Он остался и надел шляпу, но садиться не хотел никак.
– Да ведь вы сидели же прежде меня, почем вы знаете, кто были ваши соседи, может, князья какие-нибудь? – спросил я.
– Это точно-с. Но ведь вы русские, а те что жо – тальянцы-с.
«Voila raon homme»[16], – подумал я и потребовал у камериера графинчик марсалы и две рюмки.
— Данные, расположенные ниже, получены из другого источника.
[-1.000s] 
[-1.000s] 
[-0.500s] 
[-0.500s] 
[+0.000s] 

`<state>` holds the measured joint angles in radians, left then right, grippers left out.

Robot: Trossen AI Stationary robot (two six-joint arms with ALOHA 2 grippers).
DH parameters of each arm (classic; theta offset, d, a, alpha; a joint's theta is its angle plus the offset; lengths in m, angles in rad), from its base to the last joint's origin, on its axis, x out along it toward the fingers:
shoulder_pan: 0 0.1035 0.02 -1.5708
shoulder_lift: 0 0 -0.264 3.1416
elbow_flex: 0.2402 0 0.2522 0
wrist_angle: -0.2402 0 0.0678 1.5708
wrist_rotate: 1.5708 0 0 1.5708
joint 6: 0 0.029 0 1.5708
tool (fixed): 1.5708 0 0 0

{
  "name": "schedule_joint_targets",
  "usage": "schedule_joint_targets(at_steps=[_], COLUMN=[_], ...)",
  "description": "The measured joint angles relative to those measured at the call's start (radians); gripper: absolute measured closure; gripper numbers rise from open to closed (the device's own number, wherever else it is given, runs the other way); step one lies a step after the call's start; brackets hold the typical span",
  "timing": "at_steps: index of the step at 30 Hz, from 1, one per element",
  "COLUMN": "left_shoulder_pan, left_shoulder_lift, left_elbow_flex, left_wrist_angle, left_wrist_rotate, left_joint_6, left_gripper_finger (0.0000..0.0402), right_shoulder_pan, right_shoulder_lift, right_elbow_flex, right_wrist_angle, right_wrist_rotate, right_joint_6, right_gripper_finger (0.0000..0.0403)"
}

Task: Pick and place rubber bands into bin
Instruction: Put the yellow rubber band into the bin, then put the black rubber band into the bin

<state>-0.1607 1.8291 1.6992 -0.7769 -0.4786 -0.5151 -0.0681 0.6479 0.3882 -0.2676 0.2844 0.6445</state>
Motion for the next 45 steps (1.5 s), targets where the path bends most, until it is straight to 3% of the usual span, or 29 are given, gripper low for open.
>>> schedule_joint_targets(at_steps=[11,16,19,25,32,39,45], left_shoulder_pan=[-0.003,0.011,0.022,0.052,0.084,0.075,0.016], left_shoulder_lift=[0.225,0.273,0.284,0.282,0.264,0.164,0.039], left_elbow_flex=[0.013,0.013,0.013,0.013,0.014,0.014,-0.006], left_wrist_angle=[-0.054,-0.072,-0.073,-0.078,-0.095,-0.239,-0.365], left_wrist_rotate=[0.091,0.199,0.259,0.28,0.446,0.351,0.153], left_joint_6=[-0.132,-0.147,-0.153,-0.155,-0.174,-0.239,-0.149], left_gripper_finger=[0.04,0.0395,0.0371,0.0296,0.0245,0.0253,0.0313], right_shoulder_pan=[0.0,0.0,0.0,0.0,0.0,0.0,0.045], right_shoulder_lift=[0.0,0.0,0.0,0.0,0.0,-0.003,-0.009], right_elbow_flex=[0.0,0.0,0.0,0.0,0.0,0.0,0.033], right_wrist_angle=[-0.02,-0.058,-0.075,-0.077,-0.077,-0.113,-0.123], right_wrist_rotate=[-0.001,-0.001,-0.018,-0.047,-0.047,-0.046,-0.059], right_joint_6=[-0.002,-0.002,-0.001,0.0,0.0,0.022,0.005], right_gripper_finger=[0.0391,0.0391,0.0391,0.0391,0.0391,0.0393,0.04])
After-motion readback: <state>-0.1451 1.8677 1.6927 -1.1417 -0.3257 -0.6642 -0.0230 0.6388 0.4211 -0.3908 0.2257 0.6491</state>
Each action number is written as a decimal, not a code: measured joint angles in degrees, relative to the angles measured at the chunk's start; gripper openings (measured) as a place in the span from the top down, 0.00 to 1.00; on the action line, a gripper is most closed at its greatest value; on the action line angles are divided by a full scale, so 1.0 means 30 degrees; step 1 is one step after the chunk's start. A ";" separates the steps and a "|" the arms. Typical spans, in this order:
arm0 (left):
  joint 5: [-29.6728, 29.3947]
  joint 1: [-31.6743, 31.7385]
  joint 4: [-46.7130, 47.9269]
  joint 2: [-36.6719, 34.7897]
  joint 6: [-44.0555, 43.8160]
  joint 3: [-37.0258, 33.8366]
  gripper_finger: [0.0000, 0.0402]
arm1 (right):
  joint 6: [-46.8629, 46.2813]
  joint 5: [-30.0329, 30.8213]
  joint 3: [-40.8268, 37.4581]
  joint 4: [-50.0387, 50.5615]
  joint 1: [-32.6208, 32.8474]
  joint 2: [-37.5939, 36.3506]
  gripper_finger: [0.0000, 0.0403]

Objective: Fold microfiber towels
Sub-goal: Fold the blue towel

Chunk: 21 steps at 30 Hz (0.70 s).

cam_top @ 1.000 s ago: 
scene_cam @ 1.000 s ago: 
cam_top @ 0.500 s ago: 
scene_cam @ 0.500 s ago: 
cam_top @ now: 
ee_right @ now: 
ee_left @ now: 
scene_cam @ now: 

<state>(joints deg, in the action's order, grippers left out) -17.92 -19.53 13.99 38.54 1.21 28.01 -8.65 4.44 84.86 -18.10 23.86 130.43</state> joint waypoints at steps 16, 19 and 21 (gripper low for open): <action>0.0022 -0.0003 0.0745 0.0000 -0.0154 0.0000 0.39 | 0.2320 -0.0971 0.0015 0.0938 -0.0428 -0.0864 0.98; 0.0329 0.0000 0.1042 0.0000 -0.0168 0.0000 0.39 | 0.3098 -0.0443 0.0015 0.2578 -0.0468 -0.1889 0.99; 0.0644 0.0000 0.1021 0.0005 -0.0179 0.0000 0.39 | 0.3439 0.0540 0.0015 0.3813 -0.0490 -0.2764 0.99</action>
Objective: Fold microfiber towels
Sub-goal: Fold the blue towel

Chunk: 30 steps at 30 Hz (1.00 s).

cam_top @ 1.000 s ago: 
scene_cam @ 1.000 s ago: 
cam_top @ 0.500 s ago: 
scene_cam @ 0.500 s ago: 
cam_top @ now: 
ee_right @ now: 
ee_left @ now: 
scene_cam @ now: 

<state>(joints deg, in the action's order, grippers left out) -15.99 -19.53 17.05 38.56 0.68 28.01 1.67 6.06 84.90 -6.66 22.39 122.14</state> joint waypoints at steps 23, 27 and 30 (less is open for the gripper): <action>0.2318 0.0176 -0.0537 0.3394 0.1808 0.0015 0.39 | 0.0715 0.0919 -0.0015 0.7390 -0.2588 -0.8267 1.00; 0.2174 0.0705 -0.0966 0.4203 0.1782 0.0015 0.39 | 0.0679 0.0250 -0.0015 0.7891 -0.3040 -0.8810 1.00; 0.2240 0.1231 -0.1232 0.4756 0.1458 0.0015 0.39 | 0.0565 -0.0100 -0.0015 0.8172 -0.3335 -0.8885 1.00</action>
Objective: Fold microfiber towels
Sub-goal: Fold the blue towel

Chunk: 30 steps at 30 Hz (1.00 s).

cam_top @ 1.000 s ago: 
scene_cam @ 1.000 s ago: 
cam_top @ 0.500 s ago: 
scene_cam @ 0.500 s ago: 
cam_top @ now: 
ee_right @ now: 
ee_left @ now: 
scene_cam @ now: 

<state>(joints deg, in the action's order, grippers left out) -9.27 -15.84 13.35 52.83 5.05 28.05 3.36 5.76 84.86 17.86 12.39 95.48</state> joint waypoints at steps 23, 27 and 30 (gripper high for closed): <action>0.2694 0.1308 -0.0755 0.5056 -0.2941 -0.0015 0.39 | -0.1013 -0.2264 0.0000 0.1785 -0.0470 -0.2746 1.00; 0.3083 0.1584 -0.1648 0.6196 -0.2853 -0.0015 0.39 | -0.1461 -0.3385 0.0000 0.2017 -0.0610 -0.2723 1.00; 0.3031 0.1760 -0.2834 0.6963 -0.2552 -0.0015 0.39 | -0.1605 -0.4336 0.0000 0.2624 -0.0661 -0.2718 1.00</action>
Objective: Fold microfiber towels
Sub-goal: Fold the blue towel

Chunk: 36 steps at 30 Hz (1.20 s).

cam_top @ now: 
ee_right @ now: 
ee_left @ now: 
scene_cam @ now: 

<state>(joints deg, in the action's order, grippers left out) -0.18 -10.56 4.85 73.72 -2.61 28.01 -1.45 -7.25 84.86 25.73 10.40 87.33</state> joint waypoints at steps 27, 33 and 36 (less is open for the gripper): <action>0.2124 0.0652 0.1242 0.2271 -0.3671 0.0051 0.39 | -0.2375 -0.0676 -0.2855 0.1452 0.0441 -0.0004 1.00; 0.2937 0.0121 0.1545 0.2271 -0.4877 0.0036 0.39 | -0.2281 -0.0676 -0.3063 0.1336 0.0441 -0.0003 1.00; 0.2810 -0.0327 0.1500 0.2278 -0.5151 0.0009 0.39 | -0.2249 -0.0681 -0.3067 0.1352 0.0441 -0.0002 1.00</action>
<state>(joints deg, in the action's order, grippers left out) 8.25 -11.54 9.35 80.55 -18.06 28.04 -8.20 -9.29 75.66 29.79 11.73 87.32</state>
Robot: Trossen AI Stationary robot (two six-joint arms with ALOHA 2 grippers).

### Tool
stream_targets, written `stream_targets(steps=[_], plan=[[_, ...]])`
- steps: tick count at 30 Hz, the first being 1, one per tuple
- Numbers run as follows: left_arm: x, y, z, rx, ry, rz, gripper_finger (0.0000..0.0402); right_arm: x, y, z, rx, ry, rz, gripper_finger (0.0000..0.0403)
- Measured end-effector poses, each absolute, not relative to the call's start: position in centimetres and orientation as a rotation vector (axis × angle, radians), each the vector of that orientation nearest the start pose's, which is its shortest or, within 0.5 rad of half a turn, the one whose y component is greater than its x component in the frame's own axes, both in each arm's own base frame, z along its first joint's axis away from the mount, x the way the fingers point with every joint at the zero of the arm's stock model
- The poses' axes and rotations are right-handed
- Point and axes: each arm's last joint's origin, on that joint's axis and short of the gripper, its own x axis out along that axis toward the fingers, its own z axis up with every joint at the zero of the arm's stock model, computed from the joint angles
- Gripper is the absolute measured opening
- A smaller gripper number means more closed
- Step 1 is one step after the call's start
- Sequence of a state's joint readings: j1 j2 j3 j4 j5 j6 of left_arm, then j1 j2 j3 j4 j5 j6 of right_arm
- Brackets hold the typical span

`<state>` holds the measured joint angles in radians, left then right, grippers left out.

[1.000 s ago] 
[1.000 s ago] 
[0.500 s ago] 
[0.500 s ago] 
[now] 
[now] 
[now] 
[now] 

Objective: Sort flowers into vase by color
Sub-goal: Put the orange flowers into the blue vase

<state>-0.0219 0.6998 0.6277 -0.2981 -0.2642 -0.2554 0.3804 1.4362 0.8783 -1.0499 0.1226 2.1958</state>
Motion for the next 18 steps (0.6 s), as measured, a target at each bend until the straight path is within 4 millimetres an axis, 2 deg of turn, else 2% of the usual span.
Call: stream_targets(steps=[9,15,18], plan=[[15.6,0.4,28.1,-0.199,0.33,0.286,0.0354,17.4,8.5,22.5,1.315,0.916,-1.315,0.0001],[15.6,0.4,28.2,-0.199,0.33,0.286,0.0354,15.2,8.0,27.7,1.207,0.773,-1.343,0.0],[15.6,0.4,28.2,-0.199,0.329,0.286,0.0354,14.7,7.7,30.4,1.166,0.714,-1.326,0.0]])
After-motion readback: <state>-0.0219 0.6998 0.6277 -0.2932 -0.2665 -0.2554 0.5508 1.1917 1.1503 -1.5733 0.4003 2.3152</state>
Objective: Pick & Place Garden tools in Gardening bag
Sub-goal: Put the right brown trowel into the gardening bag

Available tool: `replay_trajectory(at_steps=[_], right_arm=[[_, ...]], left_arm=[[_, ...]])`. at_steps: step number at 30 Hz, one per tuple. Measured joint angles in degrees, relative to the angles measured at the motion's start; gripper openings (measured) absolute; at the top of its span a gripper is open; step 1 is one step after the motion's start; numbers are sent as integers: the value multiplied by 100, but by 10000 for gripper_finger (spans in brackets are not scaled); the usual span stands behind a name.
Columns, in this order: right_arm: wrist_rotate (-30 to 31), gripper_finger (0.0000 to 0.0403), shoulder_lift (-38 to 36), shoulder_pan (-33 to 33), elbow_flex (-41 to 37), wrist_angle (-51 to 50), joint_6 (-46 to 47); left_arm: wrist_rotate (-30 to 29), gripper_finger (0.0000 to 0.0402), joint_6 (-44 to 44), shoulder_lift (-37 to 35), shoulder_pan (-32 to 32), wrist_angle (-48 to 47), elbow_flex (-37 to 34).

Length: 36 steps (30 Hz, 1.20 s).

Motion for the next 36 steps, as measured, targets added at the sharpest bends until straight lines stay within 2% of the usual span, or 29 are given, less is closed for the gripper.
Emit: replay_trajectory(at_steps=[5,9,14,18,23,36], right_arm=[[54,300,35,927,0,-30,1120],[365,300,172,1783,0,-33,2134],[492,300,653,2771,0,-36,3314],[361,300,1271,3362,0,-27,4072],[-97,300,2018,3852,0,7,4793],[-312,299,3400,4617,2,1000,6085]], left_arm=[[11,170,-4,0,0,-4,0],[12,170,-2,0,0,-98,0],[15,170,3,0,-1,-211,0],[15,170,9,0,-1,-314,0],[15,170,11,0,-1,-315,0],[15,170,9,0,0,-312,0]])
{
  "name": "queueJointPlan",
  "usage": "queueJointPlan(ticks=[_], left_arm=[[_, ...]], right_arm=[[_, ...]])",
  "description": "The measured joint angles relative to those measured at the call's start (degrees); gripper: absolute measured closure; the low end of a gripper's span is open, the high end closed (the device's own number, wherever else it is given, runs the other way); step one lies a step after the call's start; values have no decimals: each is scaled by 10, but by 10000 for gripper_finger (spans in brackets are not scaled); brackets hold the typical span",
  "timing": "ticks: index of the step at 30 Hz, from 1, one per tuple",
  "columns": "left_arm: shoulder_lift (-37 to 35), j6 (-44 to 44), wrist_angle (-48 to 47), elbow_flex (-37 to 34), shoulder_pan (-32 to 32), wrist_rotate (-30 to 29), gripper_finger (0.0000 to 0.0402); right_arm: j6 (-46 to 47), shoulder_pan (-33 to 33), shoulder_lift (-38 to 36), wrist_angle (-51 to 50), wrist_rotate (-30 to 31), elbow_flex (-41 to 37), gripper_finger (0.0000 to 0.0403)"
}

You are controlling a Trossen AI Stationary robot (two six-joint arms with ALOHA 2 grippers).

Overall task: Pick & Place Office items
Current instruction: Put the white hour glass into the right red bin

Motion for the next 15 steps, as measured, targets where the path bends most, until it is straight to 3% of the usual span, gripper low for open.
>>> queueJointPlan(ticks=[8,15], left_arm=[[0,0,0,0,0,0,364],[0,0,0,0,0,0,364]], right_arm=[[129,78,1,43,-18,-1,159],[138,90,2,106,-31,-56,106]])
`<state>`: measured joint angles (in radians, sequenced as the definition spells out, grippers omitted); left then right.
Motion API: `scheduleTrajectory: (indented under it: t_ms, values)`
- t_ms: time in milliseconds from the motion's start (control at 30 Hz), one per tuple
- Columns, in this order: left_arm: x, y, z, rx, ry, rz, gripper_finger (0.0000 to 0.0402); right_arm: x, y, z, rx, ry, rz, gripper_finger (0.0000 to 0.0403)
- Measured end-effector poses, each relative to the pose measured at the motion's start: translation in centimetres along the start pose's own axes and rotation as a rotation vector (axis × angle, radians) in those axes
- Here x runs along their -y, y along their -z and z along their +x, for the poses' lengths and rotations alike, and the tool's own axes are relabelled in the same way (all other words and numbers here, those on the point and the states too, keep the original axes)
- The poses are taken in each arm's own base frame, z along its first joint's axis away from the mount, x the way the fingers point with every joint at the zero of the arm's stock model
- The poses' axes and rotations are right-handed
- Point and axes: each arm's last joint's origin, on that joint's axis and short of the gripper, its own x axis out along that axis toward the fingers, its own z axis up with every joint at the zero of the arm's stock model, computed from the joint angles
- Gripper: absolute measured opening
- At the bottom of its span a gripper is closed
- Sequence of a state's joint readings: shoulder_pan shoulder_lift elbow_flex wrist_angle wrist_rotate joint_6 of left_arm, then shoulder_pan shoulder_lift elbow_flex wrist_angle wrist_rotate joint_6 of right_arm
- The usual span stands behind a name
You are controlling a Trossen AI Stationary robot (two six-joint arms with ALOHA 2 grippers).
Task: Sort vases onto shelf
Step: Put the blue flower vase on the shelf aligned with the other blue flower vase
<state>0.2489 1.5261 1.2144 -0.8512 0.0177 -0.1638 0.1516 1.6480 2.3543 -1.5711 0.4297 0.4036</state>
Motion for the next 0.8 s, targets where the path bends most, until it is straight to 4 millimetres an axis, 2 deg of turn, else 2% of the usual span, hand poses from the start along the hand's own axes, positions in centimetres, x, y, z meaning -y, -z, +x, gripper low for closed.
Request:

– Что это ваш Евгений-то Николаевич здоровьем эдак расстроен; жаль его, такой, кажется, хороший человек.
– Это-с, позвольте вам доложить, таких господ на редкость, самый душевный-с характер. Как же не жаль-с, оченно даже жаль; мыслями всё расстроиваются… такой нрав-с. Все изволют в сердцу брать и никакой отрады не имеют. Бывало, когда им на душе нехорошо сделается, сядут за клавикорд – то есть так играли, что не уступят любому музыканту в александрынском оркесте. Господа, прекрасно одетые, барыни, настоящие, останавливались иной раз на улице. Бывало, в передней сидишь, сердце радуется, каково наш-то отличается. Иногда так жалобно играют, что даже истома возьмет – отменно играли. Ну, впрочем, как оставили музыку, так больше стали сбиваться, по нашему замечанию.
– Да разве он совсем не играл дома последнее время?
– Больше двух годов-с. Раз София Николаевна, сестрица их, бымши в их комнате, отворили клавикорд и так взяли одну акорду: «Вечерком красна девица». А Евгений Николаевич только глухо сказали: «Зачем это вы, сестрица, боже мой». Да так, как пласт, и упали, потом сделались спазмы, слезы и смех-с – с полчаса продолжалось. Дохтур говорит, нервы у них так расстроены, не могут слышать музыки. Так с тех пор наш дом и замолк-с. А им все хуже; в лице много, перемены, стареют… так жаль что сказать нельзя, больше все молчат, а иногда слово одно скажут: «Ты устал, чай, Спиридон, поди-ка да ляг», таким трогательным голосом, и взгляд такой доброй у них сделается, и, видно, самим-то им плохо, наболело на сердце; вот те и богатство и все, – иной раз, доложить вам откровенно, слеза прошибет.
– Мне Филипп Данилович говорил, что у Евгения Николаевича какая-то история была с горничной.
– Дело точно было-с. И она, эта самая Ульяна, доводится мне сродни, племянница, сестрина дочь. Наварила каши, чего сама не стоит, – а добрейшая душа была, ей-богу-с. Жаль, что барин тогда так к сердцу приняли и огорчились. Просто дуру следовало проучить, и все тут; и она благодарить стала бы потом, ей всего было лет восемнадцать, какой ум в эти лета, к тому же баловство-с.
– Да в чем же дело-то?
– Извольте видеть, Ульяна эта у Софии Николаевны при комнате находилась, и барыня ее жаловали, умница такая была. Был у нас тоже-с человек Федор, человек пьющий, но, впрочем, играл на скрыпке отменно; только рука уж очень дрожала от горячих напитков, а чести был примерной. Вот Федор этот возьми в обучи песни петь Ульяну, голосом она брала-с и на музыку препонятливая. Так это шло, год-другой, и никто подумать не мог, что за катавасия выйдет. Барин наш слышали несколько раз, как Ульяна поет, и говорят сестрице: «Ведь это клад, дайте ей, мол, вольную, а я ее певицей сделаю». Вот, извольте заметить, какая душа, не хотели, чтобы, обучимшись, крепостной осталась. Сестрица им в глаза смотрели: «Сейчас, мол, Ешюша», – и отпускную совершила. Учитель ходил из немцев, иной раз с нами вступал в разговор, шинель когда подаешь или что, приостановится, не гордой был, простой, – вот как вы теперь изволите, примером, со мной разговаривать. «Ну, – говорил он, – а помещик ваш в музыке собаку съел, мне у него учиться приходится, и голос у фрейлен Юльхен оченно прекрасен; да и глаза-то у нее недурны, философ-то ваш знает, где раки зимуют». Ну, так, бывало, посмеемся для балагурства, а то в самом-то деле он у нас вел себя, как красная девица, только к церкви не был прибежен и постов не соблюдал. Однако мы стали замечать уж и промеж себя, что Евгений Николаевич очень руководствуются Ульяной. Уж и сестрица-то перепужались, что, мол, много воли заберет. Но только она никому вреда никогда не делала и смысла не имела о том; так, детской, пустой нрав, безосновательной – поет себе, бывало, день-деньской да конфект накупит – а грубого слова никто не слыхал, со всеми преласковая была.